■ TASK
In the listing below, locate the line that contains "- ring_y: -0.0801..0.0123" and the line that contains "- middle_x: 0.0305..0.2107". Restate word for word those two lines and every line between them, and nothing else.

Start of RECORDS SHOWN

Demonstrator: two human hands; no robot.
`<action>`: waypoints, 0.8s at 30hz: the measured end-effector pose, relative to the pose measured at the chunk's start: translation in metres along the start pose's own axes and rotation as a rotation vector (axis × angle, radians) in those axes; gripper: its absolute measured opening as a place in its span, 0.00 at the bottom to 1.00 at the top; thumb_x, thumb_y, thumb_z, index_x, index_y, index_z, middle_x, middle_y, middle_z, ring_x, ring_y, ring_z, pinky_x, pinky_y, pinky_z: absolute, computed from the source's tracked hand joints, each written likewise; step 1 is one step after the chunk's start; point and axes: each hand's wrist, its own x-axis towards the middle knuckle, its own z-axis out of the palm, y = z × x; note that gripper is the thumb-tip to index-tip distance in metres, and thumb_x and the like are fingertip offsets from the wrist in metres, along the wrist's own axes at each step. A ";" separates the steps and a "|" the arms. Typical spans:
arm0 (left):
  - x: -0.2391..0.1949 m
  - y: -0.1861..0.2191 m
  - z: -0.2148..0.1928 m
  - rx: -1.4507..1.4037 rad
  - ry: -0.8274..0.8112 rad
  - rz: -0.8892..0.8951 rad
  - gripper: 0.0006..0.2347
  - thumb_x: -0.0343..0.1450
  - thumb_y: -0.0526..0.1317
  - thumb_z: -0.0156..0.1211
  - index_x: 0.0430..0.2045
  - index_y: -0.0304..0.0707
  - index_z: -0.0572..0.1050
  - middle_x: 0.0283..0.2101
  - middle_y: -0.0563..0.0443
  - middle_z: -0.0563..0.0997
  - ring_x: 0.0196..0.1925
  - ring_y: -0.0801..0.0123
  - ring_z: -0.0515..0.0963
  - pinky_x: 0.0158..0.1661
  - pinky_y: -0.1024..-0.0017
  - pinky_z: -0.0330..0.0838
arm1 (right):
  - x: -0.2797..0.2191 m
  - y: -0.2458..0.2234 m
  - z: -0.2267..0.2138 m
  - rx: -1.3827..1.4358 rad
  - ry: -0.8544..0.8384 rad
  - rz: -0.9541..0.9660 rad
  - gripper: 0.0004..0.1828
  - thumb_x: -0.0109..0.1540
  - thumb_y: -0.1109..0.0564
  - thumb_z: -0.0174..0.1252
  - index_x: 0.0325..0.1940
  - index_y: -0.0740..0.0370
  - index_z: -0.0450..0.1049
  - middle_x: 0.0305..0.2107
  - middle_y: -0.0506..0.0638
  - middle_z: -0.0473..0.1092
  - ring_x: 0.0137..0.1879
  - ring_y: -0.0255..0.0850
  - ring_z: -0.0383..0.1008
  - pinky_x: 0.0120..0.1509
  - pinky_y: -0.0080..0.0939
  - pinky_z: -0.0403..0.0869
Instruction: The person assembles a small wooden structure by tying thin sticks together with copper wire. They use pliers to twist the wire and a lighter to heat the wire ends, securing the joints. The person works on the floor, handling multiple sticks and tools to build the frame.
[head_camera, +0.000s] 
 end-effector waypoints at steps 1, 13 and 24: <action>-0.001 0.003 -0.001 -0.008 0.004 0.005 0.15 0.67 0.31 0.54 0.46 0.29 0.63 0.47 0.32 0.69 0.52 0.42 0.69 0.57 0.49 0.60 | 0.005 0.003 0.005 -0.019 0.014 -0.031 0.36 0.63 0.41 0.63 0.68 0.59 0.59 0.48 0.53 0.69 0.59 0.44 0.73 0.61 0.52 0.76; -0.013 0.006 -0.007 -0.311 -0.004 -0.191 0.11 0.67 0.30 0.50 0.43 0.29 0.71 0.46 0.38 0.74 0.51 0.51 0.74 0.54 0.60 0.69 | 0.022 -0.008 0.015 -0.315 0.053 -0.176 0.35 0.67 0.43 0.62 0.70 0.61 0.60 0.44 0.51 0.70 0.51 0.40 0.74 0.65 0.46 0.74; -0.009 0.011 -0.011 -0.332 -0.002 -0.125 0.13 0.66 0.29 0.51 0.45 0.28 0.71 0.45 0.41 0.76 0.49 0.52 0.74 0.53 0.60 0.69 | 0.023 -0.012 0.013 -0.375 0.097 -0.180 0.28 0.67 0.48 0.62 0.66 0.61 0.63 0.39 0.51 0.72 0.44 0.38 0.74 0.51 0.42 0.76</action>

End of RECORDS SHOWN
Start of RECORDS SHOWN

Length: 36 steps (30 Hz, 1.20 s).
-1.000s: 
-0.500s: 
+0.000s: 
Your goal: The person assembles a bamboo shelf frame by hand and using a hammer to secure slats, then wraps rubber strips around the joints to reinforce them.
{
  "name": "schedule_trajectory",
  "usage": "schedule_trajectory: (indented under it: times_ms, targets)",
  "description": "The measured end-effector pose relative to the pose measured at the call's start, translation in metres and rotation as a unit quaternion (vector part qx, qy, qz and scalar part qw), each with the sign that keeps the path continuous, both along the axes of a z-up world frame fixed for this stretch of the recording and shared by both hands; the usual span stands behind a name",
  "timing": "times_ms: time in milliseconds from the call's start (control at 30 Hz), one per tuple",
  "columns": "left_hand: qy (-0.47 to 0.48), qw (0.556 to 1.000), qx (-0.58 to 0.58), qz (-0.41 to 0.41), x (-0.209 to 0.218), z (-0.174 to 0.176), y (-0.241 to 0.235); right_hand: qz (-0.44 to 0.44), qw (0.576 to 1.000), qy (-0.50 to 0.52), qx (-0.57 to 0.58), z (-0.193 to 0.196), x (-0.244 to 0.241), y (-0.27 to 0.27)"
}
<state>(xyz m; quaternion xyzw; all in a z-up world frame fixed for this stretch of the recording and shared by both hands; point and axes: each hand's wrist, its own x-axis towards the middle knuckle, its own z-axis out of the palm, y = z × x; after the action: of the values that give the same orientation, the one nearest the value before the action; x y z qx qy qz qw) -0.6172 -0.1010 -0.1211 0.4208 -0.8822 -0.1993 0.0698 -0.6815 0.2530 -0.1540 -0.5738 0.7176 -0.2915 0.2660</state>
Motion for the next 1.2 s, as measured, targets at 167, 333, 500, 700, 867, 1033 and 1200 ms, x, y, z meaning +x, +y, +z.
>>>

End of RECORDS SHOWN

■ ANSWER BELOW
  - ring_y: -0.0801..0.0123
  - ring_z: -0.0515..0.0963
  - pinky_x: 0.0158..0.1661
  - pinky_y: -0.1024..-0.0017
  - pinky_z: -0.0330..0.0838
arm1 (right):
  - x: -0.2797..0.2191 m
  - y: -0.2458..0.2234 m
  - z: -0.2267..0.2138 m
  - rx: -1.3827..1.4358 rad
  - ry: -0.8544..0.8384 rad
  - rz: -0.9541..0.9660 rad
  - gripper: 0.0004..0.1828
  - thumb_x: -0.0109..0.1540
  - thumb_y: -0.1109..0.0564
  - thumb_z: -0.0174..0.1252
  - index_x: 0.0325..0.1940
  - index_y: -0.0740..0.0370
  - index_z: -0.0450..0.1049
  - middle_x: 0.0305..0.2107

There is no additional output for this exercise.